Activity: What is the number of lines below that contain the word "Target"? Give only that number.

### Data listing ###

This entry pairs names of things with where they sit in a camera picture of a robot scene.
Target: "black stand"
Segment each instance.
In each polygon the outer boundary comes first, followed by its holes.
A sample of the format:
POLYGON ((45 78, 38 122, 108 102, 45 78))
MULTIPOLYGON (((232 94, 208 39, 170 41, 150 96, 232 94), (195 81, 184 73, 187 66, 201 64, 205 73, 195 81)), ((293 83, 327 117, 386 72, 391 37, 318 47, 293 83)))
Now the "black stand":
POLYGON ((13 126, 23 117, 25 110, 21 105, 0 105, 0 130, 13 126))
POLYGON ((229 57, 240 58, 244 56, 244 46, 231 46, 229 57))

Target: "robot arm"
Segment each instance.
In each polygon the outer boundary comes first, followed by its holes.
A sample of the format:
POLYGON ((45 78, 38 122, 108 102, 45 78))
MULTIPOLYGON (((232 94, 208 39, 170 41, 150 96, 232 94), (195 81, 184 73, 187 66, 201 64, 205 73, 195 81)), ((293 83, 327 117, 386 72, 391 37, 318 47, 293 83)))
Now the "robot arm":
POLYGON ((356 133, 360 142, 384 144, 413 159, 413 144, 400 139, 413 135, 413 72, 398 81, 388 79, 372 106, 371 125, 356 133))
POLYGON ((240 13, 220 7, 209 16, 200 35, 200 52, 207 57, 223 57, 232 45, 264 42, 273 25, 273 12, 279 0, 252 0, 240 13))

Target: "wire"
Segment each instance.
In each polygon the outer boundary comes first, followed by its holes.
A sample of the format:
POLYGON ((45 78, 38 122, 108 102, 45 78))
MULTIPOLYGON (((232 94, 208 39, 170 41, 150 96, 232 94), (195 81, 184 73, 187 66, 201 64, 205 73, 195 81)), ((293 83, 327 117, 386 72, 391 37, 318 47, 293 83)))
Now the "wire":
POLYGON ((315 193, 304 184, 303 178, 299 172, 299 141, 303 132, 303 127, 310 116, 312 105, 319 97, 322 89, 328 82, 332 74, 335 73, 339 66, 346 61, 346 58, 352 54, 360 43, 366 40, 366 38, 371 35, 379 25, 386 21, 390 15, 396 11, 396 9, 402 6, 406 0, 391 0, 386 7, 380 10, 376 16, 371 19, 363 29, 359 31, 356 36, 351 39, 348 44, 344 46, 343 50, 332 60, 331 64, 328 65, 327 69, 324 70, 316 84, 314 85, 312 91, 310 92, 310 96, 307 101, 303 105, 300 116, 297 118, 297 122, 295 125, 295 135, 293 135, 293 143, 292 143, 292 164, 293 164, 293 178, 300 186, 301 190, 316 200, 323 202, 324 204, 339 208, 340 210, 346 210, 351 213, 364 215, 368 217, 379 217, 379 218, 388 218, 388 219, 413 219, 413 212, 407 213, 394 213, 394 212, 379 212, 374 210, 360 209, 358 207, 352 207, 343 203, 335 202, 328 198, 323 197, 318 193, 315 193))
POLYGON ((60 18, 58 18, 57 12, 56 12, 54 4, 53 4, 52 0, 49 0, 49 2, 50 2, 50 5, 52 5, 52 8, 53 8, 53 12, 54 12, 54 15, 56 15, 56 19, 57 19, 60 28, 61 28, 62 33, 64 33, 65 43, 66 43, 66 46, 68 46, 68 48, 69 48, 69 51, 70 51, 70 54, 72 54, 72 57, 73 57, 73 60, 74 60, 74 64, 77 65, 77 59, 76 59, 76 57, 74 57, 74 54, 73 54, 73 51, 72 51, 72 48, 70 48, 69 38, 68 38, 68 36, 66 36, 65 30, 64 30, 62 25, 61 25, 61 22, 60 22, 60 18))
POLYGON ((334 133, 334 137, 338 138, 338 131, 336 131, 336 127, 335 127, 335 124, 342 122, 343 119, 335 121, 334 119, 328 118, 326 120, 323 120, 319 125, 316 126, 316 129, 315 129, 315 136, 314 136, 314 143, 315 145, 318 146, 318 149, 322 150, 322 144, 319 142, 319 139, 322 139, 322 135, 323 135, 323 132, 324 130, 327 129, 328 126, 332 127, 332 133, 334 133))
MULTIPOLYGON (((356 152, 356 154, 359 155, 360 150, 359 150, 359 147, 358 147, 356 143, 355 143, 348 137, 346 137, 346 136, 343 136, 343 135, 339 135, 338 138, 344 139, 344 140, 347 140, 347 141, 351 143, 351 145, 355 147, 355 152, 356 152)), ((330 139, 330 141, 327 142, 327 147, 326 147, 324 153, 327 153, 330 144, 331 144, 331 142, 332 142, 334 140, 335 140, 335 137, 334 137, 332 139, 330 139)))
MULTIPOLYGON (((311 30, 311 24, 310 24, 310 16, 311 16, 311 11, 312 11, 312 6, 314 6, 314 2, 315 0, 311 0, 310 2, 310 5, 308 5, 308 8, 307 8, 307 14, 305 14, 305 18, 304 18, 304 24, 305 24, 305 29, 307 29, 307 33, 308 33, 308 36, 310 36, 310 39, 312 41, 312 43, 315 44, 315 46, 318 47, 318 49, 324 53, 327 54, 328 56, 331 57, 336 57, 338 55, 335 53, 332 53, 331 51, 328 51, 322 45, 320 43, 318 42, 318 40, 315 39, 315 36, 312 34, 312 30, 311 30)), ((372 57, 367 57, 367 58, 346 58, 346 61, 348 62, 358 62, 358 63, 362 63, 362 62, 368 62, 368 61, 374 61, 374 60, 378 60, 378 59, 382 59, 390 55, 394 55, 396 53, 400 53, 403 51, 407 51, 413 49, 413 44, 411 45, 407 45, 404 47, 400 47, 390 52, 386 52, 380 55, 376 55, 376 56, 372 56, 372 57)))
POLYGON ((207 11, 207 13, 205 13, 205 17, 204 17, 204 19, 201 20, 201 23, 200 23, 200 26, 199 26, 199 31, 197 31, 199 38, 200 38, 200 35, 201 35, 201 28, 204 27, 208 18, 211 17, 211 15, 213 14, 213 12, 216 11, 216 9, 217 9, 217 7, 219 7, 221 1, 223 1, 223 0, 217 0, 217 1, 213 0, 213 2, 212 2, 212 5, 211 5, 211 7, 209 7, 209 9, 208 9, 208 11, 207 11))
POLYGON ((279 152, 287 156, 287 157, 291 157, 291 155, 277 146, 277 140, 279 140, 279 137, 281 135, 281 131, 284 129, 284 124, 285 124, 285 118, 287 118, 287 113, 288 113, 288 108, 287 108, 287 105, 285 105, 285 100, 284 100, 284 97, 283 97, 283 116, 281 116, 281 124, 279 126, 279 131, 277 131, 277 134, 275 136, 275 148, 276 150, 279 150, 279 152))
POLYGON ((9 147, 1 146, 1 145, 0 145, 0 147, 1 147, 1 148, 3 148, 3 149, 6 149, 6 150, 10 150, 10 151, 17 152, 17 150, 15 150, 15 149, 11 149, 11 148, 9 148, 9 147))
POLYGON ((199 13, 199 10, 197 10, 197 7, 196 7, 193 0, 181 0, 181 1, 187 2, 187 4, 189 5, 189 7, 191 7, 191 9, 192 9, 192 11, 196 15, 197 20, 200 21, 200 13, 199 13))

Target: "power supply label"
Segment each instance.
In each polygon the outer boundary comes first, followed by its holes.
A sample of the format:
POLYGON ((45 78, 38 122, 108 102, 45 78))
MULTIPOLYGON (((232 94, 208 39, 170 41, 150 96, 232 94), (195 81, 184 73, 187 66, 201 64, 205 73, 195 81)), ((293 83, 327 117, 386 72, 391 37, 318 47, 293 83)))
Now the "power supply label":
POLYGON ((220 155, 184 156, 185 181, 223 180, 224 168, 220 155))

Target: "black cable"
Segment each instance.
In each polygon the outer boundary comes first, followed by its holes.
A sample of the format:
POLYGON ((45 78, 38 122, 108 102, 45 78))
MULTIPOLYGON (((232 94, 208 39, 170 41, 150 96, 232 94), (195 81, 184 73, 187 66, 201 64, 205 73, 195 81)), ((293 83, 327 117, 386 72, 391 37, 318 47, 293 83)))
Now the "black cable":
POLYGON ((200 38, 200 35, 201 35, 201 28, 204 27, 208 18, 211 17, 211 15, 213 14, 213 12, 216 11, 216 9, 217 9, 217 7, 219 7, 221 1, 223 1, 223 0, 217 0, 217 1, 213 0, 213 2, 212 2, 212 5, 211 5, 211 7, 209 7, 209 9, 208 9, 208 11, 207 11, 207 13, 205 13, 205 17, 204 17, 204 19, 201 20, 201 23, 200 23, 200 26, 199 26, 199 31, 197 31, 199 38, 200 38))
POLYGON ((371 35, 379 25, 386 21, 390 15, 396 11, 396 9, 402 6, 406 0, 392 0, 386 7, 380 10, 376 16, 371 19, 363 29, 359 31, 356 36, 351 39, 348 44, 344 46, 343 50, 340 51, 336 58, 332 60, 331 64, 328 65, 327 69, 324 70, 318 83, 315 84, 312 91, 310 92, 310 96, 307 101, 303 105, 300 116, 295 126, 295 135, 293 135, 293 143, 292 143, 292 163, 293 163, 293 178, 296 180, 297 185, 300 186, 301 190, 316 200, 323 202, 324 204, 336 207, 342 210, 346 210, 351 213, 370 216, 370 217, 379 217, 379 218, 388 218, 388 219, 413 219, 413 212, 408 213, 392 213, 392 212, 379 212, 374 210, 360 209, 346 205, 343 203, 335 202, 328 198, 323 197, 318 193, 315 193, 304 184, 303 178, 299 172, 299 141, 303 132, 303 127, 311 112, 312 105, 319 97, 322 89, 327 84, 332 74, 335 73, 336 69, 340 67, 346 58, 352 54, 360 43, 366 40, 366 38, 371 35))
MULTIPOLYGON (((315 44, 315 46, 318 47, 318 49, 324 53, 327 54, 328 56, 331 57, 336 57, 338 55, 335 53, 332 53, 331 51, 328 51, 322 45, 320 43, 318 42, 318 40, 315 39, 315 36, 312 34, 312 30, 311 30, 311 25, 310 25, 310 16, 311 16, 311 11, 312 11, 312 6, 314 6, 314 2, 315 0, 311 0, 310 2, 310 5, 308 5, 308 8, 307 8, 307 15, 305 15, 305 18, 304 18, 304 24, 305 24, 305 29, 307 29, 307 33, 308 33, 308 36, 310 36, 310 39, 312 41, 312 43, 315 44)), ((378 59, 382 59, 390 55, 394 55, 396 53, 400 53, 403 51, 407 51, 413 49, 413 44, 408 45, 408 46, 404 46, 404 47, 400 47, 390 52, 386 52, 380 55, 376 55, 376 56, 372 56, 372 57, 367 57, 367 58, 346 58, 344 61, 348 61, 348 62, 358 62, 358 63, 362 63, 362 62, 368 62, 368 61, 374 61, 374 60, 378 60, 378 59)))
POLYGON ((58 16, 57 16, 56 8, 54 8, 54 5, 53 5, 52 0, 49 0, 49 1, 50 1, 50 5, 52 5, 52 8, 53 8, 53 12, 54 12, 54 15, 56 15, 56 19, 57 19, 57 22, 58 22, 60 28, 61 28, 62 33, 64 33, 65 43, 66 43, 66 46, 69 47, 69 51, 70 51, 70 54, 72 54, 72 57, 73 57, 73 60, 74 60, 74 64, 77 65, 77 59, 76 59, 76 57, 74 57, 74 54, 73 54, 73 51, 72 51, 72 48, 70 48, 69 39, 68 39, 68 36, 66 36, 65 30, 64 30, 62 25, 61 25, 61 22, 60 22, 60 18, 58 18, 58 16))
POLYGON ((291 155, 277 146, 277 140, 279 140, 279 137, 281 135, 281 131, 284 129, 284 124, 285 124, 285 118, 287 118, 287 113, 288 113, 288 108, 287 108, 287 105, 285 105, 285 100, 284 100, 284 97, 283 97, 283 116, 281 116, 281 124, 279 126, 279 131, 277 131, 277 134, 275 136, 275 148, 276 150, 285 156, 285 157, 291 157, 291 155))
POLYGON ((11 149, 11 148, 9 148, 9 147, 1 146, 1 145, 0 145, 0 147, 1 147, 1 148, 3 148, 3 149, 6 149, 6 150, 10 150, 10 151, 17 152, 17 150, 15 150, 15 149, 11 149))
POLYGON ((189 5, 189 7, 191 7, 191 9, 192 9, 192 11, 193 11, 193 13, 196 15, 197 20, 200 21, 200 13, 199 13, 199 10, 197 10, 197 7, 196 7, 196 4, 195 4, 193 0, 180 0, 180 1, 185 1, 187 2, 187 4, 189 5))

###

Task answer: 5